**ABOUT THIS EXERCISE**
Every line of the material must be given again verbatim. Skip the images.

**DATA FOR REVIEW**
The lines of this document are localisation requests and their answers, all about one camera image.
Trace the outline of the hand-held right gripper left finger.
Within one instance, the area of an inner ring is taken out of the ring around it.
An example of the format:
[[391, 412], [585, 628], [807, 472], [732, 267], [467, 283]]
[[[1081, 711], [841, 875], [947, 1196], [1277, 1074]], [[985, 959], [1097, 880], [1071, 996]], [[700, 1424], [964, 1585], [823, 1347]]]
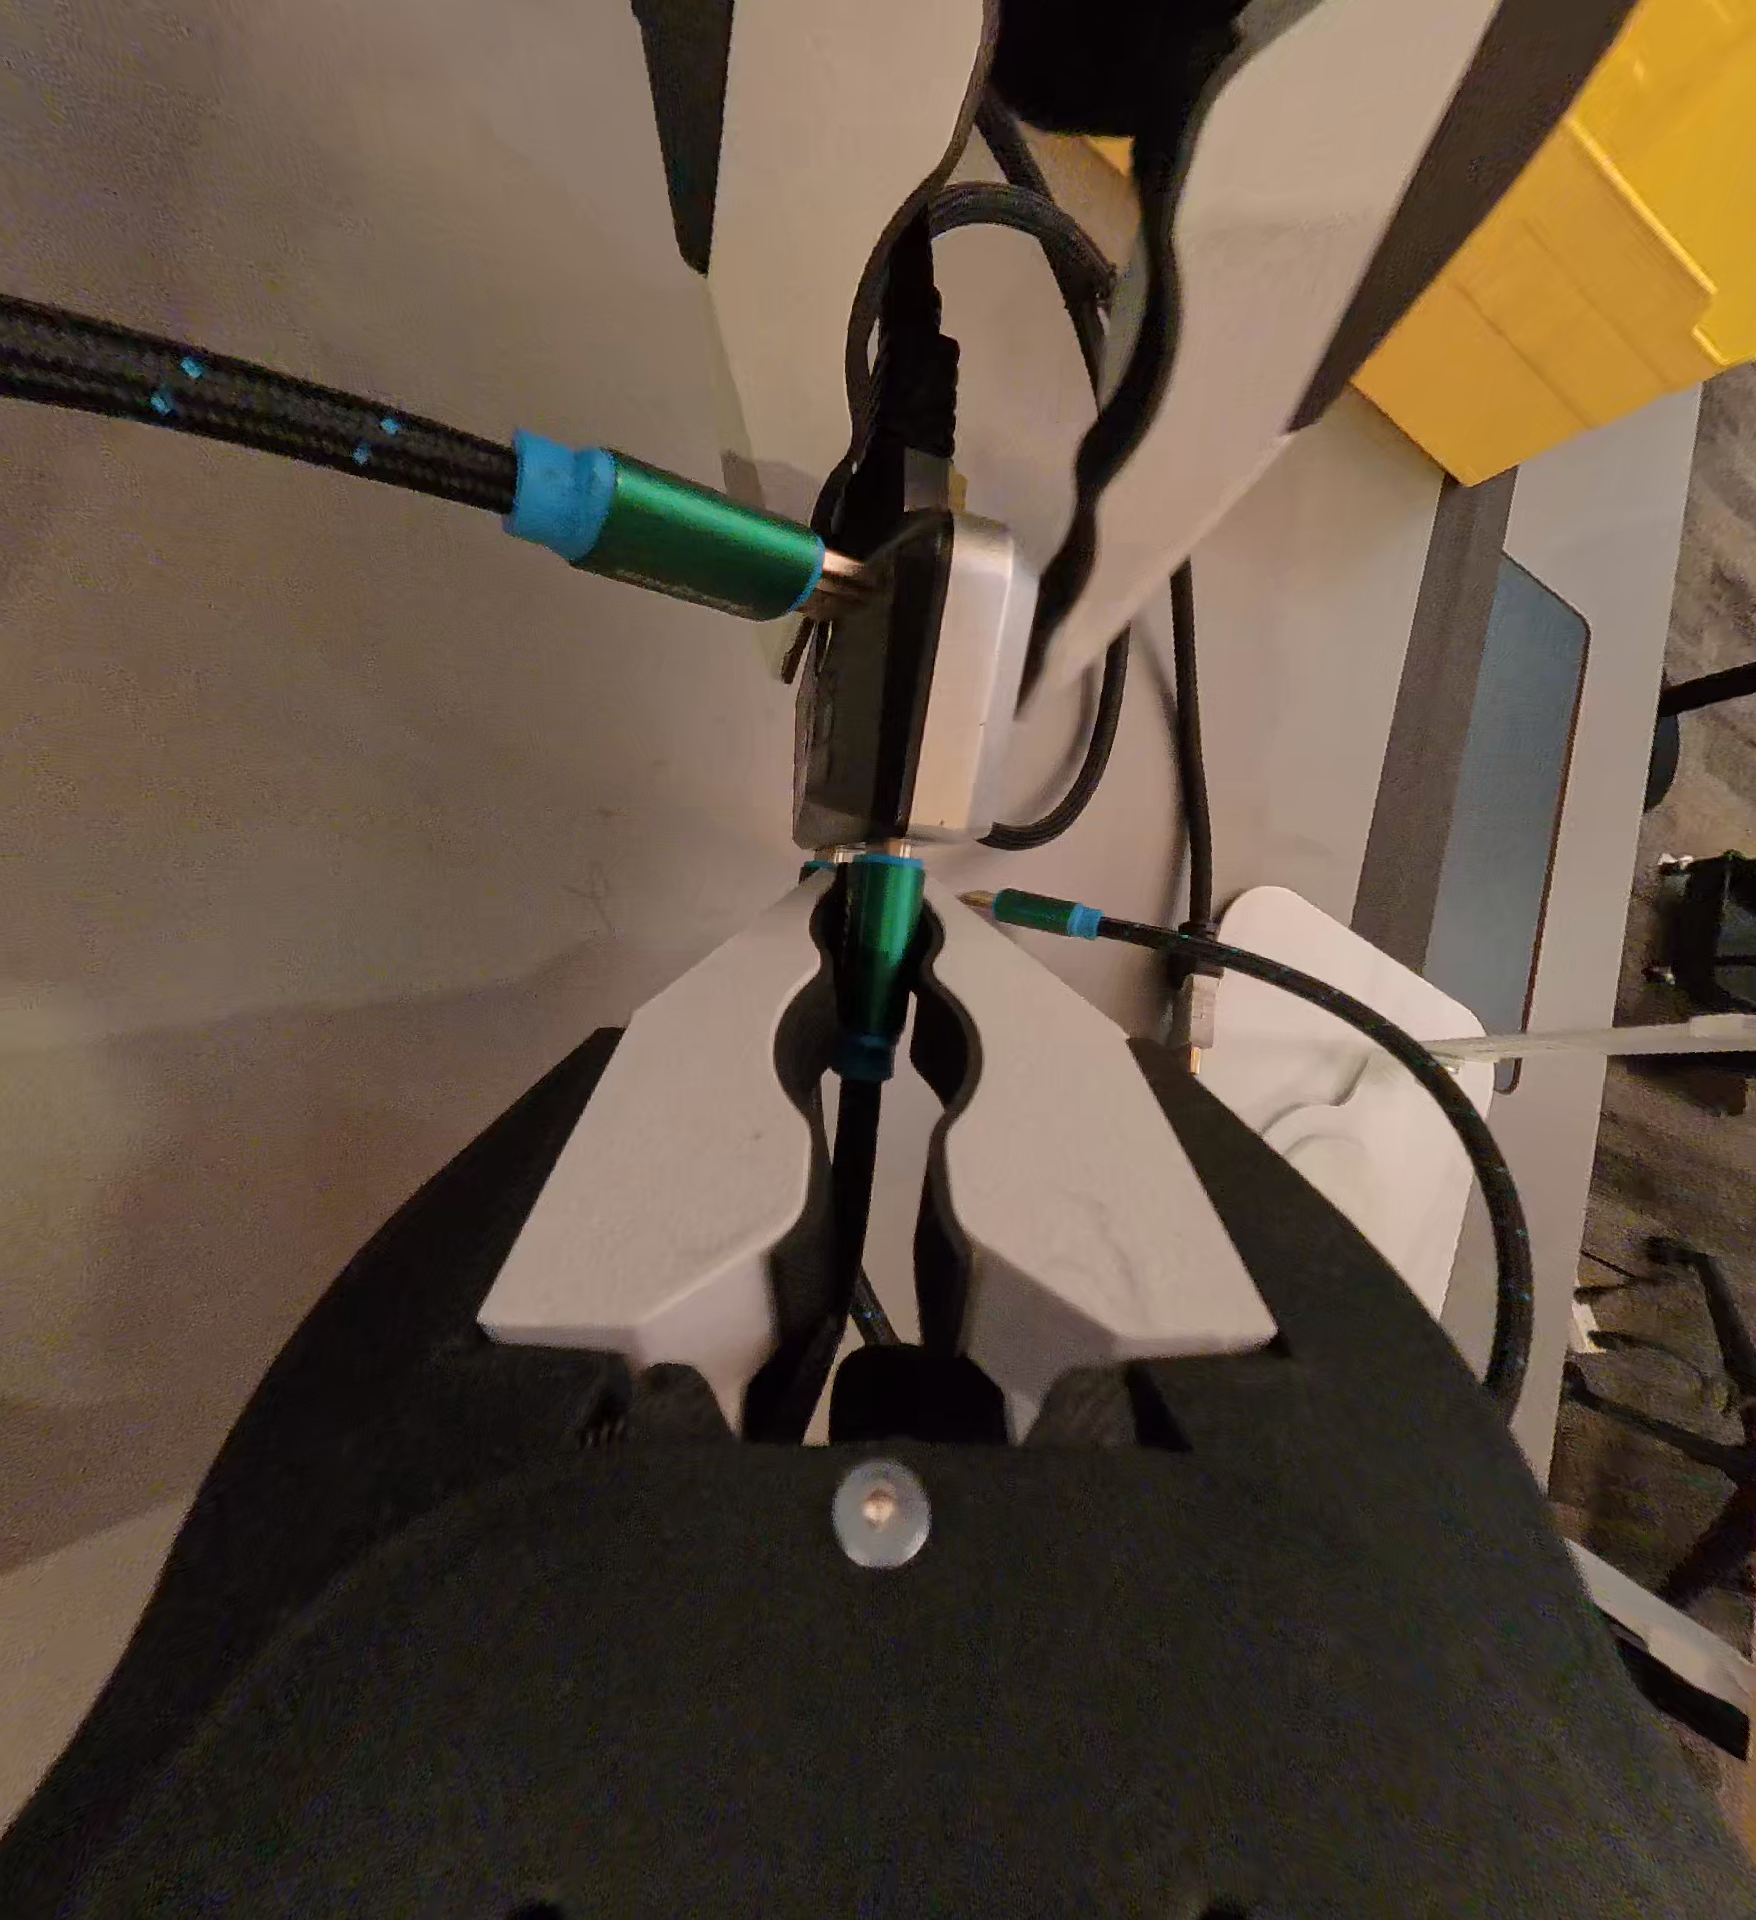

**WRITTEN SOLUTION**
The lines of this document are localisation requests and their answers, all about one camera image.
Trace the outline of the hand-held right gripper left finger.
Within one instance, the area of an inner ring is taken out of the ring around it.
An example of the format:
[[391, 412], [585, 628], [807, 472], [732, 267], [467, 283]]
[[[1081, 711], [841, 875], [947, 1196], [1277, 1074]], [[985, 959], [1097, 880], [1071, 996]], [[700, 1424], [964, 1585], [823, 1347]]]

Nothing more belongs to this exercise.